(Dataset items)

===============

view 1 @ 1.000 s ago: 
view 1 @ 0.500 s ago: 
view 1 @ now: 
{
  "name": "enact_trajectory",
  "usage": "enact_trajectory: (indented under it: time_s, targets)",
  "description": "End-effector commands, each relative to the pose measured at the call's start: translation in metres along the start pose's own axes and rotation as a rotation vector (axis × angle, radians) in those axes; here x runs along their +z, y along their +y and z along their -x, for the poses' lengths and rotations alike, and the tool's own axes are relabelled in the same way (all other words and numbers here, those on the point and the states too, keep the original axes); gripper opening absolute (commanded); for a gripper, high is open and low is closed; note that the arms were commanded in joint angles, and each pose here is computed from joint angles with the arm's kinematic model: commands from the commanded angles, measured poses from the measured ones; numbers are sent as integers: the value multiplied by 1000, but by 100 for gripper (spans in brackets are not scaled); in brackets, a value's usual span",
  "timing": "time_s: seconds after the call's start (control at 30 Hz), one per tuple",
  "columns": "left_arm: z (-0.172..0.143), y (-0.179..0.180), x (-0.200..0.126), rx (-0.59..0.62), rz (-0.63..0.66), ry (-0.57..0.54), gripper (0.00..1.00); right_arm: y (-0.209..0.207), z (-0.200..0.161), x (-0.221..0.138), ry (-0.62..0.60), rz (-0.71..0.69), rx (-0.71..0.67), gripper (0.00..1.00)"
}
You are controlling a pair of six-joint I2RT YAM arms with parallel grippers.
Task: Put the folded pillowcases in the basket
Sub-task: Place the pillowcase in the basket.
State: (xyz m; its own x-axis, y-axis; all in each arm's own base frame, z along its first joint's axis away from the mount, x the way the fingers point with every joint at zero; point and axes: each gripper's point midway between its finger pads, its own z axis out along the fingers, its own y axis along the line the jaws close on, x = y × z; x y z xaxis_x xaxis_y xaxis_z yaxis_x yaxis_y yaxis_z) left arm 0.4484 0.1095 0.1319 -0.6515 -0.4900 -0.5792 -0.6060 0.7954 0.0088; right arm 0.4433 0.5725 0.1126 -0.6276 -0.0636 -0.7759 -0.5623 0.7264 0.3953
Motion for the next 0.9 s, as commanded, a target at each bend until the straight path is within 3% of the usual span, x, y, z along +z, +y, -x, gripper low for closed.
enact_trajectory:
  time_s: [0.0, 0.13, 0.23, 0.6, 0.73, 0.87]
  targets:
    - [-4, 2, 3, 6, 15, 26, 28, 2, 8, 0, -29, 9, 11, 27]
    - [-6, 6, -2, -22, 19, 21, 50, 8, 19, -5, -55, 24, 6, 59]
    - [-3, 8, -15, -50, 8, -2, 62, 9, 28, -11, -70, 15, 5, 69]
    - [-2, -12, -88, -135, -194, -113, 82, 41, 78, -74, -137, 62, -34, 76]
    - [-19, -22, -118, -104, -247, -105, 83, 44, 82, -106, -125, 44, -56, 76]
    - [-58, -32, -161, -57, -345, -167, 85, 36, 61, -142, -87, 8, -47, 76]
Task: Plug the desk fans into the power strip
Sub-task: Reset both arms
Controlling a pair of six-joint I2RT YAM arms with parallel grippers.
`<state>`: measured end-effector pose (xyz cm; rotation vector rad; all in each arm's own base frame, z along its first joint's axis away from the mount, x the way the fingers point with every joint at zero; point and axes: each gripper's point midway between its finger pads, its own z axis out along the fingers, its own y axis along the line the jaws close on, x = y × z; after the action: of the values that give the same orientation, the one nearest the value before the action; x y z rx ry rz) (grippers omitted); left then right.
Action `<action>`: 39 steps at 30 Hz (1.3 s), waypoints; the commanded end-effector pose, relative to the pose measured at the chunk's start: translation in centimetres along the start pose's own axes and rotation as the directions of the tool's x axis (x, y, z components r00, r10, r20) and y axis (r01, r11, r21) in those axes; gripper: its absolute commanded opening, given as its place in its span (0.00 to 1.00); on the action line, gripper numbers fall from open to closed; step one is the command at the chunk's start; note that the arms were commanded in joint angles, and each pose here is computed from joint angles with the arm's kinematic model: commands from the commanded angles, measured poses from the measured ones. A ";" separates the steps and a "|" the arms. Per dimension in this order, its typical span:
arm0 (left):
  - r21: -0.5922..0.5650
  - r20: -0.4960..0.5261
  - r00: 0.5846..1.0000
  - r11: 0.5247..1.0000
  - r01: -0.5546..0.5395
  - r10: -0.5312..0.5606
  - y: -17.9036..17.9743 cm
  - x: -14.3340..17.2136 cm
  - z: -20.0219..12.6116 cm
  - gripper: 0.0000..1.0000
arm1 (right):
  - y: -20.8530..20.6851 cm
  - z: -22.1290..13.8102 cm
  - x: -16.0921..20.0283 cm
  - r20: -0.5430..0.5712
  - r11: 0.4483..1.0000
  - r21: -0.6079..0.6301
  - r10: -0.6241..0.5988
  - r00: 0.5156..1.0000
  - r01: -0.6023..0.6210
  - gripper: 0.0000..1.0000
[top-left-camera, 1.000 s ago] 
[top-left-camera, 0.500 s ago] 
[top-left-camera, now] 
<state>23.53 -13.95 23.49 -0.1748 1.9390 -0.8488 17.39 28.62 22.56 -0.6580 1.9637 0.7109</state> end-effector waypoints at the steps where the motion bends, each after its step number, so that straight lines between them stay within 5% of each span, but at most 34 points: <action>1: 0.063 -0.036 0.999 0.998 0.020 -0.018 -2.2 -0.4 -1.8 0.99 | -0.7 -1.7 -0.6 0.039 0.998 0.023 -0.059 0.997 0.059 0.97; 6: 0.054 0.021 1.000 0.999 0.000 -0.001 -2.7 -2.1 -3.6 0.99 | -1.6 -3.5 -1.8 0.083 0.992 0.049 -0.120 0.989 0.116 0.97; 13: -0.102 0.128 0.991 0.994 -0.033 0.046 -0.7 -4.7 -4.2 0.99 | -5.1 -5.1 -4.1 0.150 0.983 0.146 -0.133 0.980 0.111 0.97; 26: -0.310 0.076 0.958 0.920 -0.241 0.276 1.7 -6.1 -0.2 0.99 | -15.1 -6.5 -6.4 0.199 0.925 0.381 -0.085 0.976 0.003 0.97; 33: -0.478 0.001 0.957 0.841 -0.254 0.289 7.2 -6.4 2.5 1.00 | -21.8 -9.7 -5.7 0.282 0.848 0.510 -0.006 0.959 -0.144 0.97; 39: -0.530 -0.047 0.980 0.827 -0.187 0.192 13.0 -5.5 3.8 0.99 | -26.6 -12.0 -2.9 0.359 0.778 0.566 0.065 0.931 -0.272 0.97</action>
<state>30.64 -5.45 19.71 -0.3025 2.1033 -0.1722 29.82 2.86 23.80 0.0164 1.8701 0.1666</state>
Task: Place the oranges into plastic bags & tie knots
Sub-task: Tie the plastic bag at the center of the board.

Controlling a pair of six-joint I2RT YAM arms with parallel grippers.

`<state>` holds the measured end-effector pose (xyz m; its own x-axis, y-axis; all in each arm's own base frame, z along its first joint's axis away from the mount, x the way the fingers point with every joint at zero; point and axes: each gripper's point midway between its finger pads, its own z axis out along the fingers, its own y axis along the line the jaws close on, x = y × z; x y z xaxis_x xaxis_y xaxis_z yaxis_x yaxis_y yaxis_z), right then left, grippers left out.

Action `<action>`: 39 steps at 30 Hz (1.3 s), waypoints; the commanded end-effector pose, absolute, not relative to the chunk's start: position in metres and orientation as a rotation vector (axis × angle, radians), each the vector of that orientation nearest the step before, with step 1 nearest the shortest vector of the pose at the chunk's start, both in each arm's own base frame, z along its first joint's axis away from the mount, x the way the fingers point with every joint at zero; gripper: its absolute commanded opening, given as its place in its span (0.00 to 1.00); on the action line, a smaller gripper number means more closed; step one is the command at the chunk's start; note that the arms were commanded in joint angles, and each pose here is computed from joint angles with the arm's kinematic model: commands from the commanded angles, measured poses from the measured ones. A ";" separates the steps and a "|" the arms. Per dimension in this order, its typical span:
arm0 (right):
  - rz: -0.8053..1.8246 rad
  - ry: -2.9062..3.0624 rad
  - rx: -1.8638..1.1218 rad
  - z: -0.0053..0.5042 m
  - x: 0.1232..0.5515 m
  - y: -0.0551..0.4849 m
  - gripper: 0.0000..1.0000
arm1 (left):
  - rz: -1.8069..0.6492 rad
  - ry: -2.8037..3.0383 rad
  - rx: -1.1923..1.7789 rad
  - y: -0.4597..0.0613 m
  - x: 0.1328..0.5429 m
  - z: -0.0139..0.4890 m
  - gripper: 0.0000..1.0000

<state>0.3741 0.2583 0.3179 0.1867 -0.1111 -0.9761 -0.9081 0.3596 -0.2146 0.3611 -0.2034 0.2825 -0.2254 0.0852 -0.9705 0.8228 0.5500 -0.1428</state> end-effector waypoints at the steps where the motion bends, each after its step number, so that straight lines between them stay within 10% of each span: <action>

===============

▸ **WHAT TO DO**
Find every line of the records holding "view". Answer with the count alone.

▸ **REPLY TO THE EXERCISE**
3